> [What to do]
Below are the entries; tally the lines holding the string "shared" and give only that figure.

> [Data supplied]

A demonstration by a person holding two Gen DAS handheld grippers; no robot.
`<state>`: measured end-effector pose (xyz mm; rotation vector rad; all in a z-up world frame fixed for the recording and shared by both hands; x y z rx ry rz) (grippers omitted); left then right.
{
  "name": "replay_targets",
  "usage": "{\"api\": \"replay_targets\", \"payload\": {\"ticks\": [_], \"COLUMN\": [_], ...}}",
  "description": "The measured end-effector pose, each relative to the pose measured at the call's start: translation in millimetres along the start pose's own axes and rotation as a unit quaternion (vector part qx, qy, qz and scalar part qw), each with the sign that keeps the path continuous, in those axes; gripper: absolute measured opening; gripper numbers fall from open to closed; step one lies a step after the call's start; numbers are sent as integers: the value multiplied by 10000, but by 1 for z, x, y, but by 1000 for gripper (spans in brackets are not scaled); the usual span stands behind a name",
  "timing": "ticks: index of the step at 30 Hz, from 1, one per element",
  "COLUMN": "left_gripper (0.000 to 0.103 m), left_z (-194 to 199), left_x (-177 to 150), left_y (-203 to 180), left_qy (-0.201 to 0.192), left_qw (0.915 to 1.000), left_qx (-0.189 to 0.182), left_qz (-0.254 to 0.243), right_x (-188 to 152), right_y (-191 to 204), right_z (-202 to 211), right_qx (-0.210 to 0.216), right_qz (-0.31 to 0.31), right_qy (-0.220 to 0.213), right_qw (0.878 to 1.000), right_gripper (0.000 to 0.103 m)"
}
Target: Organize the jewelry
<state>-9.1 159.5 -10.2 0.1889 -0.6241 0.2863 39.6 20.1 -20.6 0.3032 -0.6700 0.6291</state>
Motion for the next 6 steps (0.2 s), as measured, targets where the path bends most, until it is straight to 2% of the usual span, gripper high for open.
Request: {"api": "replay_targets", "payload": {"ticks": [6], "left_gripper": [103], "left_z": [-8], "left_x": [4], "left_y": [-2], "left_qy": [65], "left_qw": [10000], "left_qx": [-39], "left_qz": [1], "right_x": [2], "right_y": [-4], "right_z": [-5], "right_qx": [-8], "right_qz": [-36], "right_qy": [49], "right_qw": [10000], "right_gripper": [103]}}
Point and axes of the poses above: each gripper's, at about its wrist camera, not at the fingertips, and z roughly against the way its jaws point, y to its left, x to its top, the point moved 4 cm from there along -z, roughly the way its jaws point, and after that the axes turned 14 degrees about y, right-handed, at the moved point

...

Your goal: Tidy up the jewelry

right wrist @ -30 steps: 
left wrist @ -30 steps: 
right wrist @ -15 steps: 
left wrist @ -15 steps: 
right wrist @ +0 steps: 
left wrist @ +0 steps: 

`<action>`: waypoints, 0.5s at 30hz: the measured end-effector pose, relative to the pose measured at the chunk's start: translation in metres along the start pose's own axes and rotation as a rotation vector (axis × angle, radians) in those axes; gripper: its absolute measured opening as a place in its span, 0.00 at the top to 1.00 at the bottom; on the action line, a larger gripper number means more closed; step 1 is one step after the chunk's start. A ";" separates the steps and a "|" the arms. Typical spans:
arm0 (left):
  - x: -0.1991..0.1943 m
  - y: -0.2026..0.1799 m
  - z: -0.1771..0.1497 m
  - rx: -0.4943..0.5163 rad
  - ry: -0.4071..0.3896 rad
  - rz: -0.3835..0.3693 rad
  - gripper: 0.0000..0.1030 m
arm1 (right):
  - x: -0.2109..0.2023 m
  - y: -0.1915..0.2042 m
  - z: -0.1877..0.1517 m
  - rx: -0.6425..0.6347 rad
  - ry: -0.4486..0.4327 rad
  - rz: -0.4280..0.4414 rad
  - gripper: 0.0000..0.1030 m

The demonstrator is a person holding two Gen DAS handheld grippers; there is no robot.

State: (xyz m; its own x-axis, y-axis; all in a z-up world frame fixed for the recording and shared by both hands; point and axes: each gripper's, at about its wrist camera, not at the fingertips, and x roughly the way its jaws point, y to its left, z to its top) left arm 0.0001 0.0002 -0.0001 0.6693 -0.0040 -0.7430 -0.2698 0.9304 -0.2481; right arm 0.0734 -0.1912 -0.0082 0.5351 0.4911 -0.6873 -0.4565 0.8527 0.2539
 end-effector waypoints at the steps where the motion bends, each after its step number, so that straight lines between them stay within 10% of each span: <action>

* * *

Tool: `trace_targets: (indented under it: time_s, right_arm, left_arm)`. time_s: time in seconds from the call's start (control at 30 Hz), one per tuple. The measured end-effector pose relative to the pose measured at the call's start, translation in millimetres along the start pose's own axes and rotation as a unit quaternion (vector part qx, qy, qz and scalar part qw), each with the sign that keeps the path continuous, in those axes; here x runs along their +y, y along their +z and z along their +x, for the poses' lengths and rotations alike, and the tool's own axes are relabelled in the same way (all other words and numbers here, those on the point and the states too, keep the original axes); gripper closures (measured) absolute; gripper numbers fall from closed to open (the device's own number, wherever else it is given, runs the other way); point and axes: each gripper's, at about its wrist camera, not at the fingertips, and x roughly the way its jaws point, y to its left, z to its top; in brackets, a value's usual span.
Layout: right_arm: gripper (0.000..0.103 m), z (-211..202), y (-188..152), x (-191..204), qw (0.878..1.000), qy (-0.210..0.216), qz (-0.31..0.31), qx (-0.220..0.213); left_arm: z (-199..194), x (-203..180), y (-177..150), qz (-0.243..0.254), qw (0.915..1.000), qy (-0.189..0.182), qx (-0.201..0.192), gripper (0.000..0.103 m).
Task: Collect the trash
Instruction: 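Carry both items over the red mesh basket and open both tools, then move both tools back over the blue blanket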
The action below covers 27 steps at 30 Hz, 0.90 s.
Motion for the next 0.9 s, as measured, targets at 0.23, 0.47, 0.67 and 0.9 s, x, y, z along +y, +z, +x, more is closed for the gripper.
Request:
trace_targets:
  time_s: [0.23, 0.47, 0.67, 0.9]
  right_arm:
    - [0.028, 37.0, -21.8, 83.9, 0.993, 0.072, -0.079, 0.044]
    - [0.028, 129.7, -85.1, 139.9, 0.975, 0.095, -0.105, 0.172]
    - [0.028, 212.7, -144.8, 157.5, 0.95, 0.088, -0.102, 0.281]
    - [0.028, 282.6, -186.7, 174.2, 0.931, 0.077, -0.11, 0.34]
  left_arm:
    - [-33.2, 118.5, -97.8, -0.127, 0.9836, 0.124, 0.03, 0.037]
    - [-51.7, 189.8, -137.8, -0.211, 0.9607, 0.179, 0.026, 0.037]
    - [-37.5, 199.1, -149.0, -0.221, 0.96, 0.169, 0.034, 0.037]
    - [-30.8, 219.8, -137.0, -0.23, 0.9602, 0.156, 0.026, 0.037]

> [Response area]
2